The exhibition brings together Irina Gheorghe’s long-term research into space and time beyond the boundaries of the “here and now” and sets it in dialogue with Milan Adamčiak’s graphic notation. Her site-specific spatial score becomes an environment that guides visitors toward interactions and transforms their movement into an improvised performance following an ambiguous script. The visitor thus unwittingly becomes part of the exhibition’s processual dimension.
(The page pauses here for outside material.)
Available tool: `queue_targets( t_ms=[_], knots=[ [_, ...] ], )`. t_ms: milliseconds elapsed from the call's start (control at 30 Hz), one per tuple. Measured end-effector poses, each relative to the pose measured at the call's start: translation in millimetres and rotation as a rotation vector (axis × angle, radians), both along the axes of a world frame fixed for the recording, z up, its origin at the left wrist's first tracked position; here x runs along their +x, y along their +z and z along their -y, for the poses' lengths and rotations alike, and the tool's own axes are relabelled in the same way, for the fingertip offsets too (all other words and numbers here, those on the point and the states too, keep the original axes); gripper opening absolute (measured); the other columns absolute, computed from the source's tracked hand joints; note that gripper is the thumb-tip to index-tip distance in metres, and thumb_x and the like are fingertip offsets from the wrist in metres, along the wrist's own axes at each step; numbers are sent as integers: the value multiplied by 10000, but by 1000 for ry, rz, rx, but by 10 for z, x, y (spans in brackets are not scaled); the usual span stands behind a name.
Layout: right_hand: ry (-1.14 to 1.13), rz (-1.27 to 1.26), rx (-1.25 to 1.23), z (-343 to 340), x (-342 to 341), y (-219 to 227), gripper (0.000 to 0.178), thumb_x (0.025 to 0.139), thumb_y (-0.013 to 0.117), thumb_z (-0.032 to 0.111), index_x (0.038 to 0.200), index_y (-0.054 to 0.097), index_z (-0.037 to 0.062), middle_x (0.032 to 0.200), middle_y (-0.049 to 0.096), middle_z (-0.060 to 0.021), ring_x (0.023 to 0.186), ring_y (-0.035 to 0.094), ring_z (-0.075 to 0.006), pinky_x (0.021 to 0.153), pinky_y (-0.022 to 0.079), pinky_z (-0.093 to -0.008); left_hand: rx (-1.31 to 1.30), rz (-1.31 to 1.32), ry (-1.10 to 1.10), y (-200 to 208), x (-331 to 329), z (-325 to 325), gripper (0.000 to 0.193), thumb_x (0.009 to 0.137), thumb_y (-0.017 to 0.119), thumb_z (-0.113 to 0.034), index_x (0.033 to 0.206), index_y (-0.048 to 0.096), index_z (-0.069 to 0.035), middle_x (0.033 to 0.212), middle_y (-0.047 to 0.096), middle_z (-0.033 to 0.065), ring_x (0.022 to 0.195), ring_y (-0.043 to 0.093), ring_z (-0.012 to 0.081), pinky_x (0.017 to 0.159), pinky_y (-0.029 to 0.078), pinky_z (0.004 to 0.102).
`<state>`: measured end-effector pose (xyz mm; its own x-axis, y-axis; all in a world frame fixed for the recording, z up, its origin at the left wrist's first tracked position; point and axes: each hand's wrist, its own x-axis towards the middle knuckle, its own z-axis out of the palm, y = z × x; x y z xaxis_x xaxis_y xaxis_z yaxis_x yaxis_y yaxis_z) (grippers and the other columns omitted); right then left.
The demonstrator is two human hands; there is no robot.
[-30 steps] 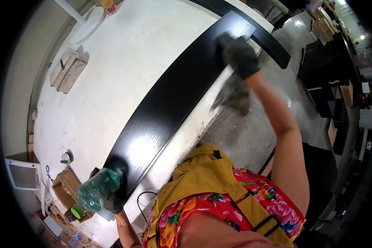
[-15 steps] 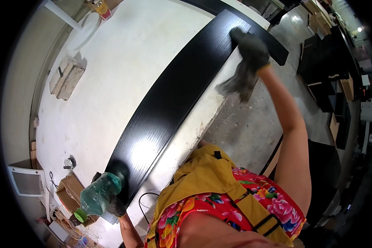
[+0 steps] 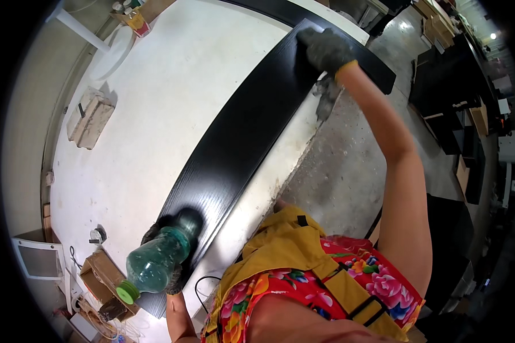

Curated by Jitka Hlaváčková
Opening: June 4, 2026, 6 PM
Galerie AVU
Veletržní 63, Prague 7
Performative dialogue between Irina Gheorghe and Jitka Hlaváčková at 6:30 PM
Exhibition: June 5 – July 25, 2026
Opening hours: Tue–Sat, 1–6 PM
The research for this exhibition was part of Irina Gheorghe’s post-doctoral project Scores for the End of the Present: Notation Systems in Performative and Visual Arts and Their Relationship to Different Temporalities, carried out at the Vilnius Academy of Arts between 2024 and 2026 and fundedby the Research Council of Lithuania (LMTLT), agreement No. S-PD-24-128.
Irina Gheorghe
Irina Gheorghe is an interdisciplinary artist whose work straddles the boundaries between movement, notation, and material exploration. She moves fluidly between choreography, drawing, object installations and video performance, developing three-dimensional scores and sign systems that invite participants to rethink perception through physical action. In her work, Gheorghe prioritises process over result: gestures become signs, signs become instructions, and the meeting space transforms into a place where a new language emerges. Her projects often combine meticulous formal structures (grids, taped lines, measured modules) with improvisational protocols that amplify overlooked bodily intelligences: breath, hesitation, step, touch. Through this synthesis, she explores how collective practices and micro-movements generate alternative grammars for perceiving the world and relating to it.
Milan Adamčiak
Bratislava-based composer and theorist Milan Adamčiak (1946–2017) worked from the 1960s on conceptual scores in the Fluxus vein (e.g., “Sisyphus Robots”) and later experimented in musical graphics with numerous graphic, verbal, and purely conceptual scores. In 1970, with Robert Cyprich, he performed a reinterpretation of Handel’s Water Music in an indoor pool with players above and below the water. In 1991–1992 he organized the Festival of Intermedia Art in Bratislava (FIT), curating an exhibition of Cage’s scores and initiating John Cage’s invitation to the city; Cage later invited Adamčiak to perform in Perugia, where Adamčiak intervened in Cage’s pieces. From the 1970s he maintained active correspondence with international composers, artists and theorists (e.g., Max Bense, Marshall McLuhan, Karlheinz Stockhausen, Dick Higgins, Joseph Beuys, John Cage).
Jitka Hlaváčková
She earned her master’s and doctoral degrees in art history from the FF UK. Since 2006, she has worked at the Prague City Gallery, where she is the curator of the photography and new media collection. She has organised a number of exhibition projects, including The Art of Activism (2026), An Album of Slow Images: Compositions and Artworks from the Uncertain Situations Series (2024); Thinking Through the Image: The Visual Events of Miroslav Petříček (2023); Divination from a Night Sky Partially Obscured by Clouds: The Role of Photography in the Post-Media Age (2022), and dozens of monographic projects. Her research focuses on the theory of acoustic art, video art and art reflecting classical technologies in post-media contexts. Concurrently, she is interested in strategies of urban and environmental art in relation to social, gender, and community issues. She is a member of the executive board of the Cultural and Creative Federation of the Czech Republic and chair of the professional organization of visual artists and theorists Spolek Skutek (since 2025).